■ ASSIGNMENT: Scan the entries below and extract each line with the word "does" in it.
___ EXERCISE DATA ___
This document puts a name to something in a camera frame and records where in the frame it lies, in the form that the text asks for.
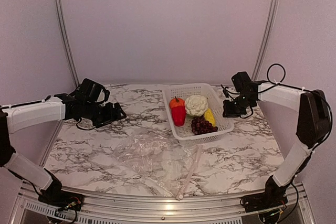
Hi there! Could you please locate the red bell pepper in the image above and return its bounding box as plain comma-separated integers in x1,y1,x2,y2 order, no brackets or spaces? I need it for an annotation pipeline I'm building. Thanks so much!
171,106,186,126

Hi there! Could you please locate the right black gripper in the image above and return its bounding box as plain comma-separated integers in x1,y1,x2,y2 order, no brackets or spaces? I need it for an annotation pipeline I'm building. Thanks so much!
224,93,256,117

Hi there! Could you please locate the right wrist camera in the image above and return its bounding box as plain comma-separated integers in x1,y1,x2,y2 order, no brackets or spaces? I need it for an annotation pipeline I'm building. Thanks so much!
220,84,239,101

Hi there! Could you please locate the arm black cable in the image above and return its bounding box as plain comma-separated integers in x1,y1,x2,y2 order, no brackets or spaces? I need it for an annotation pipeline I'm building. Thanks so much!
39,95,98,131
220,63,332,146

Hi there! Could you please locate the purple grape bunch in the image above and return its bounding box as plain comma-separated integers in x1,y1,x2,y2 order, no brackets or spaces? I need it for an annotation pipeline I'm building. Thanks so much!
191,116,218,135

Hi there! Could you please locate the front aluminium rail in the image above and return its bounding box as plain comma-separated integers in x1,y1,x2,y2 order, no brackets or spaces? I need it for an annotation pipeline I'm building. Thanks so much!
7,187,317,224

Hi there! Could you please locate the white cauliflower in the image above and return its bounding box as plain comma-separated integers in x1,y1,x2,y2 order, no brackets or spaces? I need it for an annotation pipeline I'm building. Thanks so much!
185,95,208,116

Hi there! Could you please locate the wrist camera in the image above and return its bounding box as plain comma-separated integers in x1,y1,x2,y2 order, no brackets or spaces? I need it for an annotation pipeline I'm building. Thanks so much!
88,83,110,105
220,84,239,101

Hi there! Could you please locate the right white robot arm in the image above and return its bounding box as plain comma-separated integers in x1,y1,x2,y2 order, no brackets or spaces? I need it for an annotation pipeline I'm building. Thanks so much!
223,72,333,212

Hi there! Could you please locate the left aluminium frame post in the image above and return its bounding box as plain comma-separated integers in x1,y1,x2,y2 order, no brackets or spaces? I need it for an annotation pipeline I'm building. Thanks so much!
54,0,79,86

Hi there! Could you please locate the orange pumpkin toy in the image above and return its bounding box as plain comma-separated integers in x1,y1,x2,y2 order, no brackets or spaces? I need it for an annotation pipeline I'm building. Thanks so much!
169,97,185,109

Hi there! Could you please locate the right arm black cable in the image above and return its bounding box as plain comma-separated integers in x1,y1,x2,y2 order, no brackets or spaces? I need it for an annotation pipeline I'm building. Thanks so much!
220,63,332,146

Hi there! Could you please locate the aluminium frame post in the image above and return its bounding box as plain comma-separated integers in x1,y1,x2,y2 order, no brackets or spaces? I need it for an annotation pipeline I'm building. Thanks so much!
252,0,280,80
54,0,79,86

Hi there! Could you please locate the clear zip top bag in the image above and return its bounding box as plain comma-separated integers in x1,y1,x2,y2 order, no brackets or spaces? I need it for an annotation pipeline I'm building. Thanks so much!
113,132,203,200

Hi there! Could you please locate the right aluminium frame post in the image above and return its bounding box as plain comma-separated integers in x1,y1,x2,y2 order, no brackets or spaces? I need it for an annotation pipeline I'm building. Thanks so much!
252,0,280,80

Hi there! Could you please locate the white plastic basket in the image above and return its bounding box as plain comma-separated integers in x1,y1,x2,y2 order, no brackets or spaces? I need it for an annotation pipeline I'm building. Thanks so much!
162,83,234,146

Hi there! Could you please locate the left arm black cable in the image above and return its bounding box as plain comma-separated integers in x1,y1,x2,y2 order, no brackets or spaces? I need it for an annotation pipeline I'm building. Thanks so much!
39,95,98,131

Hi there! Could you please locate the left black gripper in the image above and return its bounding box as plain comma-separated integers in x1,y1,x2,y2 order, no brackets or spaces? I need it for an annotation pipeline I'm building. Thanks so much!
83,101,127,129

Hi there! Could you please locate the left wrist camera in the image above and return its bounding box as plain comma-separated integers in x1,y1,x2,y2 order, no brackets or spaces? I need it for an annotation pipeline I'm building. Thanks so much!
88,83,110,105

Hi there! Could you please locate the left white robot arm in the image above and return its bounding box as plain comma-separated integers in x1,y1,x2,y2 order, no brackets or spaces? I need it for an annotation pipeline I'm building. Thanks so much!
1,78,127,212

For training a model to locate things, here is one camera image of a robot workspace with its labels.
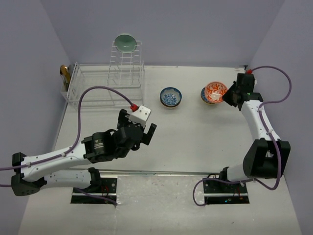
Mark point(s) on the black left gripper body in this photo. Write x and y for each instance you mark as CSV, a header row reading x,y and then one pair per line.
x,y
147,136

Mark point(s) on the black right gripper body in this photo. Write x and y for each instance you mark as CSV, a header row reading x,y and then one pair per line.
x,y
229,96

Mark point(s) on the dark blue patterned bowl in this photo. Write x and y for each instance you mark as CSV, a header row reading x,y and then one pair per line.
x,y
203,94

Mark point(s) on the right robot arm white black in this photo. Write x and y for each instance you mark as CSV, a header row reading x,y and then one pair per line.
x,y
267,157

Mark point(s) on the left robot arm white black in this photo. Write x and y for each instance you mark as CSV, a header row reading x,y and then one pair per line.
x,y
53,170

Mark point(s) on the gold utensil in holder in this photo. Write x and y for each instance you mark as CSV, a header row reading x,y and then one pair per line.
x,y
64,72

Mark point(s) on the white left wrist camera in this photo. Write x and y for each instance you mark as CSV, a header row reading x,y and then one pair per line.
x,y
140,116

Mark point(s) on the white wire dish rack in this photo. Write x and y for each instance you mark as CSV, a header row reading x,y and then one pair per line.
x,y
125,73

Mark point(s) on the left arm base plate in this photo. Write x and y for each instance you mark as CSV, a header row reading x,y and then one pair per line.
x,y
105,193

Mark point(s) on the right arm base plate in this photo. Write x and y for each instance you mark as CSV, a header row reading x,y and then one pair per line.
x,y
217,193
___
___ EXERCISE DATA ___
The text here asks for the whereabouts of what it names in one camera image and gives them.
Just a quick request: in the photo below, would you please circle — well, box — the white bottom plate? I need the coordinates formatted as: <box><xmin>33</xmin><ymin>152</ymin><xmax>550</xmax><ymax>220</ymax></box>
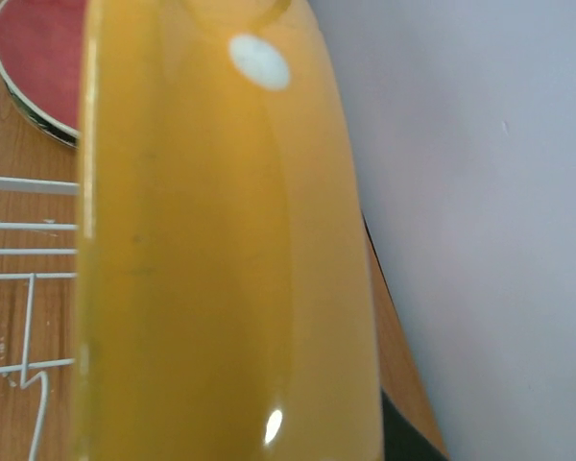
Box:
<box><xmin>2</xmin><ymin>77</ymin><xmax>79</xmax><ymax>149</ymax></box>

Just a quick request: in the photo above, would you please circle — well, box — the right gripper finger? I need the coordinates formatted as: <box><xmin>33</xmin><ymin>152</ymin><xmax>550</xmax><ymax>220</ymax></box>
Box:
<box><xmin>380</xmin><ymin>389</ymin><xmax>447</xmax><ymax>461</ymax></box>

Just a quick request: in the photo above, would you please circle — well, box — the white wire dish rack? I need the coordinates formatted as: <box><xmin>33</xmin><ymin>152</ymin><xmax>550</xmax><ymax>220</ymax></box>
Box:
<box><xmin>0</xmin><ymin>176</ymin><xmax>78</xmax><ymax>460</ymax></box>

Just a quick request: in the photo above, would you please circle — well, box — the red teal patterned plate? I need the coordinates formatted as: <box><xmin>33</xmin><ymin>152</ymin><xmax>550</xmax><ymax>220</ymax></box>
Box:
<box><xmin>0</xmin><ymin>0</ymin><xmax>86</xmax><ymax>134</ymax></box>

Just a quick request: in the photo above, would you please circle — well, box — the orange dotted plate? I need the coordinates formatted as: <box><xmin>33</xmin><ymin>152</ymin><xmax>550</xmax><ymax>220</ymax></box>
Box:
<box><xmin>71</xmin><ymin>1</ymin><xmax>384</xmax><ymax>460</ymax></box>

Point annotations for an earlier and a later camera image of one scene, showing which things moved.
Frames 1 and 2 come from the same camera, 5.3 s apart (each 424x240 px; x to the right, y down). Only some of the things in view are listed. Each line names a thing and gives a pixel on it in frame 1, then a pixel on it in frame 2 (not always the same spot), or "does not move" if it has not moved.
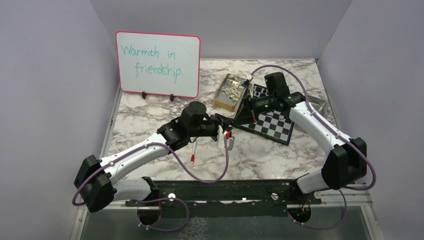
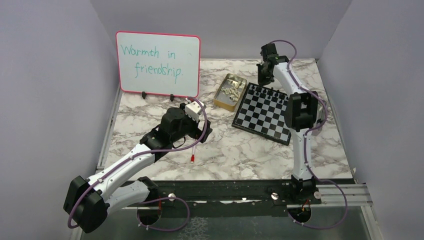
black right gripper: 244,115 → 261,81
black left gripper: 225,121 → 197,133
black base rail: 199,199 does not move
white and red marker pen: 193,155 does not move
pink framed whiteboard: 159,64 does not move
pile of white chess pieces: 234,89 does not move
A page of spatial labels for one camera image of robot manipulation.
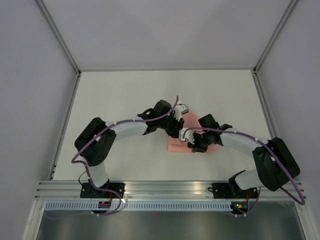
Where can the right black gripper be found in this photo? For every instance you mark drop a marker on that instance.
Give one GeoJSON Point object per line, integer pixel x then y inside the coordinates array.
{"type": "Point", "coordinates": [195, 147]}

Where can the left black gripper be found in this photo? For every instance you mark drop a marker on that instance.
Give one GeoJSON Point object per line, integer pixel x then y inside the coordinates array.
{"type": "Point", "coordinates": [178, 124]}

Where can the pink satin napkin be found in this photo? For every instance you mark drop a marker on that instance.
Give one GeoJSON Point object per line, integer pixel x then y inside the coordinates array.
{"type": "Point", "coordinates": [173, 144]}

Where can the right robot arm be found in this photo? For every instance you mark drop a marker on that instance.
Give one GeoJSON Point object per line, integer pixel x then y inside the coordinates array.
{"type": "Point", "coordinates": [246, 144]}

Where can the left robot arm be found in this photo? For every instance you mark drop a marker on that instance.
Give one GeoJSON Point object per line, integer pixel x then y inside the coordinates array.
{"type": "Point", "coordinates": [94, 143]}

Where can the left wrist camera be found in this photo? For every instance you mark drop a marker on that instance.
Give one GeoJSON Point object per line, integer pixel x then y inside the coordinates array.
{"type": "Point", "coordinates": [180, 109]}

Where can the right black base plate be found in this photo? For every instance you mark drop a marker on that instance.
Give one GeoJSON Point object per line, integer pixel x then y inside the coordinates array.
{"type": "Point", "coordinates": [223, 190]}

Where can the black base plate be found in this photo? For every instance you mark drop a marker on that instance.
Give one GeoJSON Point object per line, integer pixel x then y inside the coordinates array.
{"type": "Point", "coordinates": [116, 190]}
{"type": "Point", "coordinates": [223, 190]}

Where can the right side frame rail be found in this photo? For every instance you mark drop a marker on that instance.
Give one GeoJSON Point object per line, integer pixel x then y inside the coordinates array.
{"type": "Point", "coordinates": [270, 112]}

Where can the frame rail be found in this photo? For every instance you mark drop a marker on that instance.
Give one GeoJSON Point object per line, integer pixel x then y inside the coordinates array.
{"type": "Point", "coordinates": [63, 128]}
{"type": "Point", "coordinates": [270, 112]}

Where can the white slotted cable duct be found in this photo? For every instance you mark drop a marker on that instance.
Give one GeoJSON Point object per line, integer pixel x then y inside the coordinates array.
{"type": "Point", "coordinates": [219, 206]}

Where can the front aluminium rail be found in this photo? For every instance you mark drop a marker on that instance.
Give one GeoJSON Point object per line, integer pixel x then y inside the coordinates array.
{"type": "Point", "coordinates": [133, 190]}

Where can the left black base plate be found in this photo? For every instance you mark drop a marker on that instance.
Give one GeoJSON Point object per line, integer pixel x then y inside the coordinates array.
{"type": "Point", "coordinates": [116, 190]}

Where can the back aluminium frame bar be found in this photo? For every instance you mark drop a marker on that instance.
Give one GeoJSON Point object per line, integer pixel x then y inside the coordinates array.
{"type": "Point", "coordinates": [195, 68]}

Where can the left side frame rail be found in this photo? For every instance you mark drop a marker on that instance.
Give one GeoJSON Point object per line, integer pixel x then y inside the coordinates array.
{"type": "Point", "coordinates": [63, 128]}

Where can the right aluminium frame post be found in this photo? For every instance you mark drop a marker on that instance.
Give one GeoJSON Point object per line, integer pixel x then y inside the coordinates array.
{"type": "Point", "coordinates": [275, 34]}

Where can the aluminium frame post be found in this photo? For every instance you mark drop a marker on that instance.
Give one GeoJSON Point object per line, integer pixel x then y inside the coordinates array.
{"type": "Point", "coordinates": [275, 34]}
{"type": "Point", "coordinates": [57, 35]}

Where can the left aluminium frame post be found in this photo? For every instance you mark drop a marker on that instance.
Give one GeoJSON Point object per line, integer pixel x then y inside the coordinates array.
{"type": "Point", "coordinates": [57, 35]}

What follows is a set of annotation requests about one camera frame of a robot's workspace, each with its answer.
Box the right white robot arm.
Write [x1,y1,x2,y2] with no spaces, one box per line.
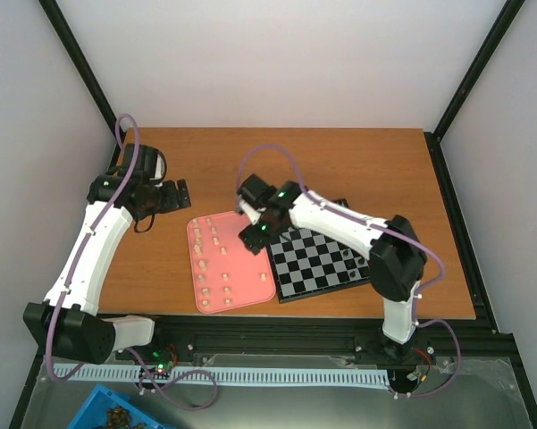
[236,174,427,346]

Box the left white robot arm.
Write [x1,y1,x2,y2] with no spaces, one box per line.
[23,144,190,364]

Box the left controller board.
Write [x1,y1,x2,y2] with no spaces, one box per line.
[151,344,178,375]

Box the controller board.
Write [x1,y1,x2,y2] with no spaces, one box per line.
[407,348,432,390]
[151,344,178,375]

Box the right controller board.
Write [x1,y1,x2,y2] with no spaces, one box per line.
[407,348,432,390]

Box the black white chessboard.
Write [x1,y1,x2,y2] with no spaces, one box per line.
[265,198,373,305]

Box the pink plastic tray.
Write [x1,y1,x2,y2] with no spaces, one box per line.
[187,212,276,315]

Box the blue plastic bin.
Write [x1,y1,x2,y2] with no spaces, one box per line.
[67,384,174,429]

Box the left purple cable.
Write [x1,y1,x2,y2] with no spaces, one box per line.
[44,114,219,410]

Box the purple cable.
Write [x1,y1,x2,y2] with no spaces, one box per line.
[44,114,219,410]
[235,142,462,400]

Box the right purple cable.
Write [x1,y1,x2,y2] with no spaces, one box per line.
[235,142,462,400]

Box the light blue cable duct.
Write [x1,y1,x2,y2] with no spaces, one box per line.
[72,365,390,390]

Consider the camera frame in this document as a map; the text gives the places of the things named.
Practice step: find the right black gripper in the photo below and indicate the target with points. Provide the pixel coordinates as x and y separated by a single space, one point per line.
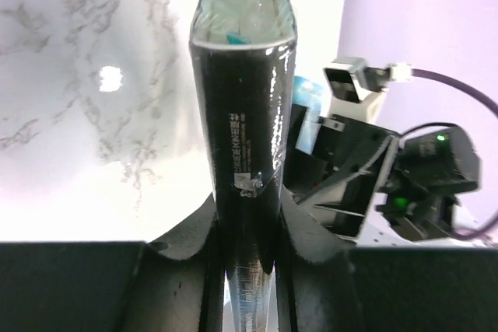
___
___ EXERCISE DATA ___
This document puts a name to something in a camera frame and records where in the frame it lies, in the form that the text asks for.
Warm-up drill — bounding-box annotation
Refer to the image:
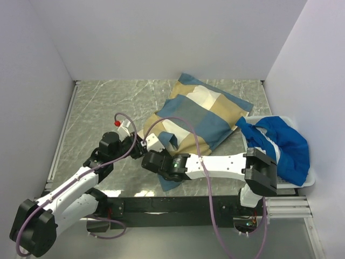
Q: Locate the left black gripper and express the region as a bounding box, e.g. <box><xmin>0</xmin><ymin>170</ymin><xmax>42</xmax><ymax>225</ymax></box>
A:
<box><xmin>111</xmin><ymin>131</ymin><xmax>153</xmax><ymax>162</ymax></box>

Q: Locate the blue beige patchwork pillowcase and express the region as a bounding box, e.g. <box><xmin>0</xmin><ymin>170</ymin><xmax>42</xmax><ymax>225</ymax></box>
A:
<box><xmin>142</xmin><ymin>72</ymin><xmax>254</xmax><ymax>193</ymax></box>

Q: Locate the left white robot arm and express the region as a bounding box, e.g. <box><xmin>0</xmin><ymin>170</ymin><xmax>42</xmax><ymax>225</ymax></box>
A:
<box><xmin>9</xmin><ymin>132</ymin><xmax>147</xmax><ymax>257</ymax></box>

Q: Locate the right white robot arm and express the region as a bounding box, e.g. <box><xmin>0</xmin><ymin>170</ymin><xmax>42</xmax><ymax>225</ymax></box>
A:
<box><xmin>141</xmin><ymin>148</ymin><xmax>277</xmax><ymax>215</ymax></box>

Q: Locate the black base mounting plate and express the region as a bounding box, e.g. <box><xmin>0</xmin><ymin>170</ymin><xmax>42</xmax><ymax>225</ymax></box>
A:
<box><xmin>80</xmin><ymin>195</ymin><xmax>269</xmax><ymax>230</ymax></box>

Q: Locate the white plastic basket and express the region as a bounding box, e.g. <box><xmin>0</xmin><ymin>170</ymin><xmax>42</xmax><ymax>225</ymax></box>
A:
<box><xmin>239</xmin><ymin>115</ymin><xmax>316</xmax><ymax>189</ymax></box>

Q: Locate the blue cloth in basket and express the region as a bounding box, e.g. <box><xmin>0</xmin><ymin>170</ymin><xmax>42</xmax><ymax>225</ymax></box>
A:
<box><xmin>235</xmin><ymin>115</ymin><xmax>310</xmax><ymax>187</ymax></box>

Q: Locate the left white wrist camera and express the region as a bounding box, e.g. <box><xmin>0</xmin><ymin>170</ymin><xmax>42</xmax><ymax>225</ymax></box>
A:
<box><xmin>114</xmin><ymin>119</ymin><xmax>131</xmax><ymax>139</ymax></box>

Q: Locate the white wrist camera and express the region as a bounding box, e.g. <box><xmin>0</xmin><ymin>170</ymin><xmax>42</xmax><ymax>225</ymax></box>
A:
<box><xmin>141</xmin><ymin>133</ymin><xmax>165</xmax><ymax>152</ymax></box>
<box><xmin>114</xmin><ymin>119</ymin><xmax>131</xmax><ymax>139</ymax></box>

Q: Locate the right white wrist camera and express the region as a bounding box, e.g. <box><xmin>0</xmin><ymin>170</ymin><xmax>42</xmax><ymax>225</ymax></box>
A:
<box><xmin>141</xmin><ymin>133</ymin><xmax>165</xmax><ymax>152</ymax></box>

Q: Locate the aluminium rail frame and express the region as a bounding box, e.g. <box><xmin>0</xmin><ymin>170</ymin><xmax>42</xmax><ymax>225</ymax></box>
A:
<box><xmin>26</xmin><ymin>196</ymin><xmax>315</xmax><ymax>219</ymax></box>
___
■ ANSWER AREA:
Frames 1 and 2 come from the same camera, 5.3 s apart (each 424x240 px; x to the right, y down). Only some of the things in view are listed. Each line names a thing and gives a pixel on it in frame 1, then a pixel on it in frame 2 (not always the same spot), or "does not move" if it has not moved.
black base rail: 199,199 does not move
white and red marker pen: 193,155 does not move
pink framed whiteboard: 159,64 does not move
pile of white chess pieces: 234,89 does not move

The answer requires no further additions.